## WHAT TO DO:
From the first line of the entries below to the line with "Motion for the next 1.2", give each line again exactly.
********************
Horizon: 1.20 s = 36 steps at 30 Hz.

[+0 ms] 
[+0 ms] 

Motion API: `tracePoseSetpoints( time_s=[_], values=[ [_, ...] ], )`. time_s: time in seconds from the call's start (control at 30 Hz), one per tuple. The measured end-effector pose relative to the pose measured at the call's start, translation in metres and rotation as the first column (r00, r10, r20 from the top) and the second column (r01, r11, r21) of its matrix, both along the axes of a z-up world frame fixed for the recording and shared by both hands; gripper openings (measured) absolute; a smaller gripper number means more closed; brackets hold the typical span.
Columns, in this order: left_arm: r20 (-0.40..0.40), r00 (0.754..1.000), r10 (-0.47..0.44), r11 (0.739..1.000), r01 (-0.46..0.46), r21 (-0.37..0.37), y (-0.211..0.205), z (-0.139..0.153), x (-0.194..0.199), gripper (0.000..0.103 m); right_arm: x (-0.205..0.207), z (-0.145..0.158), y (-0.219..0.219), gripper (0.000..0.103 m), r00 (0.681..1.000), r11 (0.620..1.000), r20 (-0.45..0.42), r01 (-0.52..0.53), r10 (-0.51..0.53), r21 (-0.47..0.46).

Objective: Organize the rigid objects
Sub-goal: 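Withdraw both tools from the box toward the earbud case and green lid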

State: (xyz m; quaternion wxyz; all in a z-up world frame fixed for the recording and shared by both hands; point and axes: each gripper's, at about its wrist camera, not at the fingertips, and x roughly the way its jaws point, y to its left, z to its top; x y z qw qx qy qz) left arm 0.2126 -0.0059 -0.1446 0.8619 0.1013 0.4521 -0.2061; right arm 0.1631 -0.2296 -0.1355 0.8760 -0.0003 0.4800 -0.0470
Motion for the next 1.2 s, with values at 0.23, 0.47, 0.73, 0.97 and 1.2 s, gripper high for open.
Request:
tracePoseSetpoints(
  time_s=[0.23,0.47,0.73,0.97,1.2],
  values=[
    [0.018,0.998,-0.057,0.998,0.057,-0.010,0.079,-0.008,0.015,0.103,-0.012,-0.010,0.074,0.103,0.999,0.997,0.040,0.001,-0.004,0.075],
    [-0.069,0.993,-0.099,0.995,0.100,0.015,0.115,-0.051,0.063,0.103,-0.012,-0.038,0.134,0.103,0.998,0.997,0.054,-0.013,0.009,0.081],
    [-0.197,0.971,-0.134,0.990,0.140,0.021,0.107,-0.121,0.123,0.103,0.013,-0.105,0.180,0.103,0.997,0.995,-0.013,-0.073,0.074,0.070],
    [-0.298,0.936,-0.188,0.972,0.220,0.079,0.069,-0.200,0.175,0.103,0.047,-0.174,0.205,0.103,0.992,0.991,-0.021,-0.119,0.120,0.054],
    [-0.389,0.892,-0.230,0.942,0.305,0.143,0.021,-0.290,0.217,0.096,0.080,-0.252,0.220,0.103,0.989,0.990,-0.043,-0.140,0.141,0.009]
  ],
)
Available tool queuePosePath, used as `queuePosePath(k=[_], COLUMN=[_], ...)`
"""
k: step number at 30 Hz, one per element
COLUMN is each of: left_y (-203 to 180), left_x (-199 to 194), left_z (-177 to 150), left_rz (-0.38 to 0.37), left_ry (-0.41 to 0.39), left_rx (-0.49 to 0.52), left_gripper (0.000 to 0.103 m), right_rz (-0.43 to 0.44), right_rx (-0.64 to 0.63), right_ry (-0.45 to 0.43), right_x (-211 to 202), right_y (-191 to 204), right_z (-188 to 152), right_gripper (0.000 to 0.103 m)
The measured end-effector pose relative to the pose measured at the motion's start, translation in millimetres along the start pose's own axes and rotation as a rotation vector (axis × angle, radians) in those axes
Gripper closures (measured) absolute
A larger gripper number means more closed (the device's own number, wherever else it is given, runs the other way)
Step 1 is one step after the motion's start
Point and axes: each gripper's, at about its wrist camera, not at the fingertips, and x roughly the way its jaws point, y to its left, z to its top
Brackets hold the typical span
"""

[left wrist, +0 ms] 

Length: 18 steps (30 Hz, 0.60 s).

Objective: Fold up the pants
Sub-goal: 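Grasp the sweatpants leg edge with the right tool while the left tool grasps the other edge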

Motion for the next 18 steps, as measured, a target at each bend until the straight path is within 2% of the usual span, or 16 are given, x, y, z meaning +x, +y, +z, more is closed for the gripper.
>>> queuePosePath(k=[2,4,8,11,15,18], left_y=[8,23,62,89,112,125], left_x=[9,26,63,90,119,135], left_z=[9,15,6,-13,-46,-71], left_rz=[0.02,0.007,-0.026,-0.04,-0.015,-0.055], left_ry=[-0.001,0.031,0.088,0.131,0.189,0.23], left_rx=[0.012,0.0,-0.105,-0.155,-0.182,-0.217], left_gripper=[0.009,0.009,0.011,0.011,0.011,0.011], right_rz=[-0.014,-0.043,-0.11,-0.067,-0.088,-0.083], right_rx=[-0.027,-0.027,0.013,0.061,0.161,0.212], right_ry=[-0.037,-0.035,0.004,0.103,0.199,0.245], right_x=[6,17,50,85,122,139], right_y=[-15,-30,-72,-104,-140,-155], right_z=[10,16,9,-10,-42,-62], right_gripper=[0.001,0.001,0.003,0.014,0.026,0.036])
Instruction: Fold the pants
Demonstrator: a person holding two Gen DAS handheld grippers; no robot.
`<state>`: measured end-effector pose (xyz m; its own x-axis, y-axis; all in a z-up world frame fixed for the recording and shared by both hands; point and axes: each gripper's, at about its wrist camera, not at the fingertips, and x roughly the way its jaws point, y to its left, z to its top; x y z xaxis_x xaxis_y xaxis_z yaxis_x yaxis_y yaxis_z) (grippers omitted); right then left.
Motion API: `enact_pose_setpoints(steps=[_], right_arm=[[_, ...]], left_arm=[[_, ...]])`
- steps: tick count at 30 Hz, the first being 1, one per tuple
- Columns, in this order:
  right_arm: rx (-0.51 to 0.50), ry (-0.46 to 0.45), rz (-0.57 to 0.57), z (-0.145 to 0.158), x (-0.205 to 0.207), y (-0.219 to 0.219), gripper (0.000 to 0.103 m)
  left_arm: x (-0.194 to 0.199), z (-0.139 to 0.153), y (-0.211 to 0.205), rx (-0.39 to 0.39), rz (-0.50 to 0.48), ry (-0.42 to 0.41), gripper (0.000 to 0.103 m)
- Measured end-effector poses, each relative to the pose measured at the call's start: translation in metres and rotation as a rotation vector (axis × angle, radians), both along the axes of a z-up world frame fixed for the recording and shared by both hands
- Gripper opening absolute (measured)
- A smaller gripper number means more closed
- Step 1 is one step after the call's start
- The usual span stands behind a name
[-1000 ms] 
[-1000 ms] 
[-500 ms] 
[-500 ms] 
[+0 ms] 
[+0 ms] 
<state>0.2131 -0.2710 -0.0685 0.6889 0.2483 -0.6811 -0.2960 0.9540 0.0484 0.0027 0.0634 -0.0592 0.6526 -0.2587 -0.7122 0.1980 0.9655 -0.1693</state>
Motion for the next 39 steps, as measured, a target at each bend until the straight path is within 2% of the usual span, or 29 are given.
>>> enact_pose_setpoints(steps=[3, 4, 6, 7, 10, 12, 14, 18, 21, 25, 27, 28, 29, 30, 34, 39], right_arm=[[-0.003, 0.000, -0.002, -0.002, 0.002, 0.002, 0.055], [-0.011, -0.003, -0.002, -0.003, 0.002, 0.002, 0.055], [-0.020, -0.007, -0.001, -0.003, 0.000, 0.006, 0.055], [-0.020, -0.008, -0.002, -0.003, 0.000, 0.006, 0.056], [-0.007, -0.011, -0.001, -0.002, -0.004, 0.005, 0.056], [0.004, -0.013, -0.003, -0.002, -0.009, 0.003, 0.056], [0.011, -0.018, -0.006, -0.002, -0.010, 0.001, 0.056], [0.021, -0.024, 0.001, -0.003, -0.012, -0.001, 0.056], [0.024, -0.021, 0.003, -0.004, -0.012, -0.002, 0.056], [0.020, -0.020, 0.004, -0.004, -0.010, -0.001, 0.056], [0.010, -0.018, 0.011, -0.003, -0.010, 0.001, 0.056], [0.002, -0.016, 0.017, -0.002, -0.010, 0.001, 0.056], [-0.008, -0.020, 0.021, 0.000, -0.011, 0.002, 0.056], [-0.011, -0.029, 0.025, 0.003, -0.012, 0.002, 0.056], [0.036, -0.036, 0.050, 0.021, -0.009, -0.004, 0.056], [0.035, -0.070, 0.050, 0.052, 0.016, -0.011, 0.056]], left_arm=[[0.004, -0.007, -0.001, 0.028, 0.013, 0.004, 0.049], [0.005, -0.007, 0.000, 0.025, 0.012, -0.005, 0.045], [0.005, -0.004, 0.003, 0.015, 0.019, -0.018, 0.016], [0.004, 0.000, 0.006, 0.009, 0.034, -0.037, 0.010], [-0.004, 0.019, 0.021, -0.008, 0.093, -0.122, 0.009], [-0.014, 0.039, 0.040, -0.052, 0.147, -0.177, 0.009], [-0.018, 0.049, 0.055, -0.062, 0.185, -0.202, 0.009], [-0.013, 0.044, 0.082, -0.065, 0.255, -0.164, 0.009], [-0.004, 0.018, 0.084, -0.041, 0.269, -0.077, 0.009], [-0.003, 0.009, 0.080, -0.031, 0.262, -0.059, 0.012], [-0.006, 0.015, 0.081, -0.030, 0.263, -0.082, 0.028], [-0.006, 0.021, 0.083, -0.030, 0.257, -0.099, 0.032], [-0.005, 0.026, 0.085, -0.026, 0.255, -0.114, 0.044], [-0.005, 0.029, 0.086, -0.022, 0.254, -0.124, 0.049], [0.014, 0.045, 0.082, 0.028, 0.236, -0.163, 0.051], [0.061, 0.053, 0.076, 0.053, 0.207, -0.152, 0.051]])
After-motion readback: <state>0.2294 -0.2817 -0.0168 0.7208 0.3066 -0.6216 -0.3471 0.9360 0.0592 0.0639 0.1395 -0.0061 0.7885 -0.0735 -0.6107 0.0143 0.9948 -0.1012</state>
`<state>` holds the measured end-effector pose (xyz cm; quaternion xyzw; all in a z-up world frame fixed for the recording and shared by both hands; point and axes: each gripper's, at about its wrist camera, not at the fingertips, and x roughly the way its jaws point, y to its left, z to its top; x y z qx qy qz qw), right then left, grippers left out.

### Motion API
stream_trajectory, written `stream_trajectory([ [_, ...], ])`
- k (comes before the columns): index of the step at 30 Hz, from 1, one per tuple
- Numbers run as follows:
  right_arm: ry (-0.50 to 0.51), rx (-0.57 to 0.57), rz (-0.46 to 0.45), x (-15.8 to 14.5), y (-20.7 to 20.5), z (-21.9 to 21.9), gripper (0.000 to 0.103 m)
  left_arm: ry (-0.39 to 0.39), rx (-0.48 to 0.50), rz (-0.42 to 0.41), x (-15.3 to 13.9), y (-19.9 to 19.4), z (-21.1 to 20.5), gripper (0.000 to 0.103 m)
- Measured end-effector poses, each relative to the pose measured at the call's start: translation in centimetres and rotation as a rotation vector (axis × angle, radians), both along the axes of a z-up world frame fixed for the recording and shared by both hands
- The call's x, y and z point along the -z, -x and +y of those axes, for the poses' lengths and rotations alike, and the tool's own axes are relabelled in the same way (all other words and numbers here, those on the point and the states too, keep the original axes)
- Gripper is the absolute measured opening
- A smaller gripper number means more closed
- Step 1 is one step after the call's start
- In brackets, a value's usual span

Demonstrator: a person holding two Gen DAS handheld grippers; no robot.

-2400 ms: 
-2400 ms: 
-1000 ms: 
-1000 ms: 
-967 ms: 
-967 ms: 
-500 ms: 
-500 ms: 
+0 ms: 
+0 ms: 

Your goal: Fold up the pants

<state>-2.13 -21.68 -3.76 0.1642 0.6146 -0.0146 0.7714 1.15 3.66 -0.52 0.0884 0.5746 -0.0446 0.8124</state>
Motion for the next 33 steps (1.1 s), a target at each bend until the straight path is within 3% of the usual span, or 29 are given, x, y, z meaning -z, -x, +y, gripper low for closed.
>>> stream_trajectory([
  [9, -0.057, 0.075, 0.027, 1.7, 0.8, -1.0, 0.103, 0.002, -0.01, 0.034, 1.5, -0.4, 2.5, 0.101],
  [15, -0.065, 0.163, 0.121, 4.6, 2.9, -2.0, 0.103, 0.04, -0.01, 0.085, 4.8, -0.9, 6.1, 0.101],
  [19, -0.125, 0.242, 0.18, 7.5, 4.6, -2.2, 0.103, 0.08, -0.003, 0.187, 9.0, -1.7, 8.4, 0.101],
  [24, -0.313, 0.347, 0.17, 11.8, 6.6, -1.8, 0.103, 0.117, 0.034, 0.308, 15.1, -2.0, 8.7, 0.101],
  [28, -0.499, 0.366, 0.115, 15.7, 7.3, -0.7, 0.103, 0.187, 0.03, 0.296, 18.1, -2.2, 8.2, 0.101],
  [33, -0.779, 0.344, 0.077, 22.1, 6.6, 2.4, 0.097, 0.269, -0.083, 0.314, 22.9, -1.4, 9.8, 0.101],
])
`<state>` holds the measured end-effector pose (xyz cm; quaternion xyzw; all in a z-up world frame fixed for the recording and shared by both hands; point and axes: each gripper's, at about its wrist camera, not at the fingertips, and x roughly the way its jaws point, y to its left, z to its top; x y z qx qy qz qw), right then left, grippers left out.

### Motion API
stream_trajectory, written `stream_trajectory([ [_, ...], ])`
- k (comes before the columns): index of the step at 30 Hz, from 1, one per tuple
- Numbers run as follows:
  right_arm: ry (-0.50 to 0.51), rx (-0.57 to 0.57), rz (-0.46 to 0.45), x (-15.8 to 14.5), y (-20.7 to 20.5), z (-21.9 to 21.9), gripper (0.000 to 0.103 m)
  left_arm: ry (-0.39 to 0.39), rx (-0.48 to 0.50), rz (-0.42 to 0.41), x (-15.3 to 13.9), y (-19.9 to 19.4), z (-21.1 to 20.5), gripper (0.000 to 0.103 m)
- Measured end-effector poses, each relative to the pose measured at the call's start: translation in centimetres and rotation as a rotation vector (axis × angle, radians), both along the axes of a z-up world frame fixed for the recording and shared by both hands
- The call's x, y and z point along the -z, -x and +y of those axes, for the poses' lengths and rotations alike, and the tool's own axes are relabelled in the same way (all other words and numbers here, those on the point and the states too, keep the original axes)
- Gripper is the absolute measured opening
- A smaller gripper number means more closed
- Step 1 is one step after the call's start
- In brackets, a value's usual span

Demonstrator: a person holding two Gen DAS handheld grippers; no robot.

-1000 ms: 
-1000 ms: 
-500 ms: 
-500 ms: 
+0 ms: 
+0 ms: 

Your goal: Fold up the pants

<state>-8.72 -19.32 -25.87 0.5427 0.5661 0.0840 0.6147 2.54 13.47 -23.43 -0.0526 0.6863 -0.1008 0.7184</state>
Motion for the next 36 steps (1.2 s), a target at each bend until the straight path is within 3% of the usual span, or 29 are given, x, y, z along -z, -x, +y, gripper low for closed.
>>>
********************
## RESPONSE TO THIS TASK:
Horizon: 1.20 s = 36 steps at 30 Hz.

[+0 ms] 
[+0 ms] 

Motion API: `tracePoseSetpoints( time_s=[_], values=[ [_, ...] ], )`. time_s: time in seconds from the call's start (control at 30 Hz), one per tuple. The measured end-effector pose relative to the pose measured at the call's start, translation in metres and rotation as the first column (r00, r10, r20 from the top) and the second column (r01, r11, r21) of its matrix, both along the axes of a z-up world frame fixed for the recording and shared by both hands; gripper openings (measured) absolute; a smaller gripper number means more closed; brackets hold the typical span.
Columns, in this order: left_arm: r20 (-0.40..0.40), r00 (0.754..1.000), r10 (-0.47..0.44), r11 (0.739..1.000), r01 (-0.46..0.46), r21 (-0.37..0.37), y (-0.211..0.205), z (-0.139..0.153), x (-0.194..0.199), gripper (0.000..0.103 m); right_arm: x (-0.205..0.207), z (-0.145..0.158), y (-0.219..0.219), gripper (0.000..0.103 m), r00 (0.681..1.000), r11 (0.620..1.000), r20 (-0.45..0.42), r01 (-0.52..0.53), r10 (-0.51..0.53), r21 (-0.47..0.46).

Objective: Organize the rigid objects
Sub-goal: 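Withdraw both tools from the box toward the earbud case and green lid
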
State: (xyz m; quaternion wxyz; all in a z-up world frame fixed for the recording and shared by both hands; point and axes: each gripper's, at about its wrist camera, not at the fingertips, and x roughly the way its jaws point, y to its left, z to its top; x y z qw qx qy qz) left arm 0.2126 -0.0059 -0.1446 0.8619 0.1013 0.4521 -0.2061; right arm 0.1631 -0.2296 -0.1355 0.8760 -0.0003 0.4800 -0.0470
Motion for the next 1.2 s, with values at 0.23, 0.47, 0.73, 0.97 and 1.2 s, gripper high for open.

With that, the answer is finished.